FDA slow to move on diabetes drug labeling
There's a saying we have in the country that you can't put the cat back in the bag. You can't un-ring a bell, if you will.
And, yet, that seems to be the exact situation the FDA finds itself in, time and again. It commits some foolish mistake, and then scrambles in a futile effort to undo it.
After learning that two patients died from acute pancreatitis after taking exenatide (popularly known as Byetta), the FDA announced it was developing a stronger and more visible warning label. The FDA mandated a milder warning in October 2007 after accounts of 30 Byetta patients who developed pancreas problems.
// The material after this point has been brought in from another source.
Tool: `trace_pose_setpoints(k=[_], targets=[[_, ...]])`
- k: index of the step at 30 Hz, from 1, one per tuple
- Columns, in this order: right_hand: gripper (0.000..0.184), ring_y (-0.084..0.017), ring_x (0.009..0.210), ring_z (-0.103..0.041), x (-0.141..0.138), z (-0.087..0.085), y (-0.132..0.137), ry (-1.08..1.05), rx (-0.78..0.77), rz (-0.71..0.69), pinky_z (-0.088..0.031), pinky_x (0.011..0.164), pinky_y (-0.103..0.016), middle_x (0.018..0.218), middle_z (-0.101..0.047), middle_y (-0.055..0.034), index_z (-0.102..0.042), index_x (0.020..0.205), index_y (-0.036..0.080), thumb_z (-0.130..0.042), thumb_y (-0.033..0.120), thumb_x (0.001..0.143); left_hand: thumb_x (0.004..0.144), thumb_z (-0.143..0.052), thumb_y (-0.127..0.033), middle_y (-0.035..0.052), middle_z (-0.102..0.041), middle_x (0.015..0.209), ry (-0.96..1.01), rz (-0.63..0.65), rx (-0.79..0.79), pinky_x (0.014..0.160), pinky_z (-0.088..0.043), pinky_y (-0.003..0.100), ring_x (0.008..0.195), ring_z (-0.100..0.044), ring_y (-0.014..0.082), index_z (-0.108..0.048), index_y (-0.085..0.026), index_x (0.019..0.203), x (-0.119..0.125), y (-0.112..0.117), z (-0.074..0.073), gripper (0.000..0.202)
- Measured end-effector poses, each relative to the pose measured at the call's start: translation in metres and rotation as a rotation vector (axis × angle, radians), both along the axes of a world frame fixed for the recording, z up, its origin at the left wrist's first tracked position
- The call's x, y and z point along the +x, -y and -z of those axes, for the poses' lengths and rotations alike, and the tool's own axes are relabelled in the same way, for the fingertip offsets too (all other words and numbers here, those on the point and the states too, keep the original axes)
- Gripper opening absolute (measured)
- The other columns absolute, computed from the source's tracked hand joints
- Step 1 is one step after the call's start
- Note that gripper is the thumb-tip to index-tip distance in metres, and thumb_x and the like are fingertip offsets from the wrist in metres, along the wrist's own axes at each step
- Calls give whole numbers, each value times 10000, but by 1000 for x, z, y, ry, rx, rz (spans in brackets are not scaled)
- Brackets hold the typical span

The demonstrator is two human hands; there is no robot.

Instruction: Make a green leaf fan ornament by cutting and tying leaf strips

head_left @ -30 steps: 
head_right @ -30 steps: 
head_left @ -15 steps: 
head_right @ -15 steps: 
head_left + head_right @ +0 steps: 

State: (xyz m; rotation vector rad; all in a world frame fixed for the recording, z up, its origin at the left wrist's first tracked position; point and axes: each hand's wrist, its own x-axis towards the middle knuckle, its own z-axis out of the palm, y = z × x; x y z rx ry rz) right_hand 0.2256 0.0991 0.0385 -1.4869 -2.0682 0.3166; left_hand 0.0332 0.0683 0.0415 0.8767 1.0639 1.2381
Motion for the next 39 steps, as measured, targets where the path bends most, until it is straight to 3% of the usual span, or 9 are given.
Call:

Apparently, 30 sick people weren't enough to get the FDA's full attention – or even enough to mandate a prominent warning label. Hey, almost dying isn't the same thing as dying, right? So, while the FDA moved in baby steps and half measures, people continued suffering from Byetta's side effects.
This summer, in addition to the two deaths, the FDA also received reports of four cases of acute pancreatitis that required hospitalization for people who had taken Byetta. It said people should discontinue the use of Byetta if they show symptoms of acute pancreatitis, a swelling of the pancreas that can cause persistent abdominal pain and vomiting.
The FDA urged doctors to consider medications other than Byetta for diabetics. In some cases, pancreatitis developed within a week of patients initiating Byetta treatments.
The worldwide market for diabetes meds is a whopping $24 billion. More than 700,000 people with type 2 diabetes have injected Byetta since it was introduced in 2005, and it became popular because it supposedly can help diabetics lose weight. Of course, whether it helps them keep the weight off is another matter.
The revelation of new cases of pancreatitis in Byetta patients is a grim one. I hope docs will start thinking twice before prescribing it. Plenty of diabetics will be better off for it.